The temple always involved eating a meal. After the priest sacrificed the animal, those who brought the sacrifice would take their portions home and have a feast. Jesus went to such feasts with the Pharisees, and he went to such feasts with tax-collectors and sinners. He knew who went home justified, and who went home trusting in his own righteousness.

So which are you? I suppose you could try to dig up some sort of sins that resemble the tax-collector’s sins, but that would be missing the point. It is not merely your sins, but it is your sin that you need to repent of. Your condition that causes all the sins that you see in your heart and mind and mouth and hands – that you are a sinner – this is to be lamented and mourned, and this is nothing other than the pride of that Pharisee, our clinging to our own goodness when God has commanded everyone everywhere to repent, not just once, but every day he carries with him his sin.

It is when we forget the horrible shame of the name sinner that we forget why we come to Church at all. We forget that Jesus receives sinners and eats with them; that Christ Jesus came into this world to save sinners; that man, once so lowly, was even then the true and only God who came not to call the righteous, but sinners to repentance, and so he calls today, again, to the weak, the poor, the real and actual sinners, who can’t even diagnose their problem properly, but have to throw all their sinfulness into a heap, and say with the tax-collector, “O God, have mercy on me, a sinner.”

And this word, “have mercy,” it means “be propitiated,” that is, “take your anger away!” Why? Because I have wept long enough? Because I have planned to change my life? Because my remorse is great enough? It is true that we should weep, and it is true that the one who feels no remorse desires no forgiveness; it is true that we desire to be rid of our sins – but these do not atone for sin. God’s anger against us is only taken away by the innocent tears of his Son, whose life was holy, whose remorse was not for his own sin, but for yours, the whole world’s; and not just sins, but sin – everything about you that harms your relationship with God and men – all of that Christ took away from the tax-collector because he bore his sin.

And so we come to this earthly temple to pray to our Lord who raised the temple of his body to justify us, to declare us righteous. And we do thank God. We enter his gates with thanksgiving, and his courts with praise, but our thanksgiving is not for our own righteousness – but for Christ’s. Our praise is not for something we are honored for, but for the honor and glory of Christ who took our shame away from us by taking it on himself.

And this is why we don’t stop singing, “Lord, have mercy! Christ, have mercy! Lord, have mercy!” simply because people by their own pride have made saying it vain repetition. We don’t stop saying “Christ, have mercy” because that is central prayer of the Christian religion. It illuminates the Ten Commandments, the Creed and the Lord’s Prayer.
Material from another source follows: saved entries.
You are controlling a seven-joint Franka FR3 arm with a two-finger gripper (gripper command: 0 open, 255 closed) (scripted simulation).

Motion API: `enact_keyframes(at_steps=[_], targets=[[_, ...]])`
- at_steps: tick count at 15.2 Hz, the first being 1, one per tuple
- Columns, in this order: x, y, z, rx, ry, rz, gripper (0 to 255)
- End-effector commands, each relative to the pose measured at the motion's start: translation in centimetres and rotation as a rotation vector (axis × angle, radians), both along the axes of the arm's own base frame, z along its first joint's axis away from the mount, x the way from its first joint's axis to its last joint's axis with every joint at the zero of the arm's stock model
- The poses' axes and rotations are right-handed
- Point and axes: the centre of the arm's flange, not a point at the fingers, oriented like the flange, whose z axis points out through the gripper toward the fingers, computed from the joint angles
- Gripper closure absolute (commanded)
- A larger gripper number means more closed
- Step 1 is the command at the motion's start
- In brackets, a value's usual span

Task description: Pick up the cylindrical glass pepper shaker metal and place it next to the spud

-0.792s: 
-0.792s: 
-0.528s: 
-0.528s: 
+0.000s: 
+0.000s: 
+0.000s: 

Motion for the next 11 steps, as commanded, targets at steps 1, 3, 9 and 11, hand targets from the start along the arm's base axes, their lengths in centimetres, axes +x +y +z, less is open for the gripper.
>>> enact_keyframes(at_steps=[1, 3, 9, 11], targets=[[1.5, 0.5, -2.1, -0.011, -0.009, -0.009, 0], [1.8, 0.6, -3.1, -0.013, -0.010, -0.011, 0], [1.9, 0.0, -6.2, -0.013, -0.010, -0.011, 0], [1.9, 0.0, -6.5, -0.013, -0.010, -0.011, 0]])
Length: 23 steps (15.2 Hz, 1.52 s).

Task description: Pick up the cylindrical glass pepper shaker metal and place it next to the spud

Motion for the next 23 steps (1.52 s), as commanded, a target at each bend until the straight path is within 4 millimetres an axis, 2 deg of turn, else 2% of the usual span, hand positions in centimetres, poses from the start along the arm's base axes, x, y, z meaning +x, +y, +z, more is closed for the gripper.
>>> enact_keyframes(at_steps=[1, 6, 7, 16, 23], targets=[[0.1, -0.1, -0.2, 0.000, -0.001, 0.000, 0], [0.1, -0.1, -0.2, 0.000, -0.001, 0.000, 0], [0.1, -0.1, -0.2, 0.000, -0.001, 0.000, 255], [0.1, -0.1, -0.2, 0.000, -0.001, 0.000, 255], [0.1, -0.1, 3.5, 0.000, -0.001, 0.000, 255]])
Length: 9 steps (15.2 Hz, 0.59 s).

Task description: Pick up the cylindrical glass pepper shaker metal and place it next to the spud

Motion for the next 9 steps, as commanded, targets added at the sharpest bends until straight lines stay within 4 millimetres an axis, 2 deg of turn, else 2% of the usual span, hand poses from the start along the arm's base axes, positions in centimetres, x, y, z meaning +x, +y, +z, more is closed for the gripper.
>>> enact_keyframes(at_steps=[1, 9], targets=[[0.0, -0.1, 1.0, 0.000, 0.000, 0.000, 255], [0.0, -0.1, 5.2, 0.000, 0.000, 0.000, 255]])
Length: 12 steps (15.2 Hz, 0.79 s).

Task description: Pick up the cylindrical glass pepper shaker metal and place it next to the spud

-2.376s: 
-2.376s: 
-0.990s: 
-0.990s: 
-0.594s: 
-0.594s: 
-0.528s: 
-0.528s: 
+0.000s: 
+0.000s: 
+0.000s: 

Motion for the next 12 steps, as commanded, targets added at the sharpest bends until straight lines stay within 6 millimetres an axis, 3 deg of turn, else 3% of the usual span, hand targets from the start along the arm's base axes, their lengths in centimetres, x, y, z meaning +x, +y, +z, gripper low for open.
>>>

It explains what the sacraments are and why God gave them to us. Asking our Savior for mercy is the true temple worship, and that is why God continues to offer to you, a sinner, the sacrifice that Christ made once and for all upon the altar of the cross. He tells you to eat the body in which he bore your sins and to drink the blood that silenced the judgment sinners deserve. And that is how you meet your God. That is how you come to know Him. It is in your need that you are joined to the God who helps you in your need. It is in confessing your sin that you meet your Lord as the forgiver of sins. Then there is communion with God and man, because God justifies the ungodly. And when you depart from this temple in peace, you don’t depart from Christ, who is the true Temple, because he won’t depart from those who trust in Him. Amen.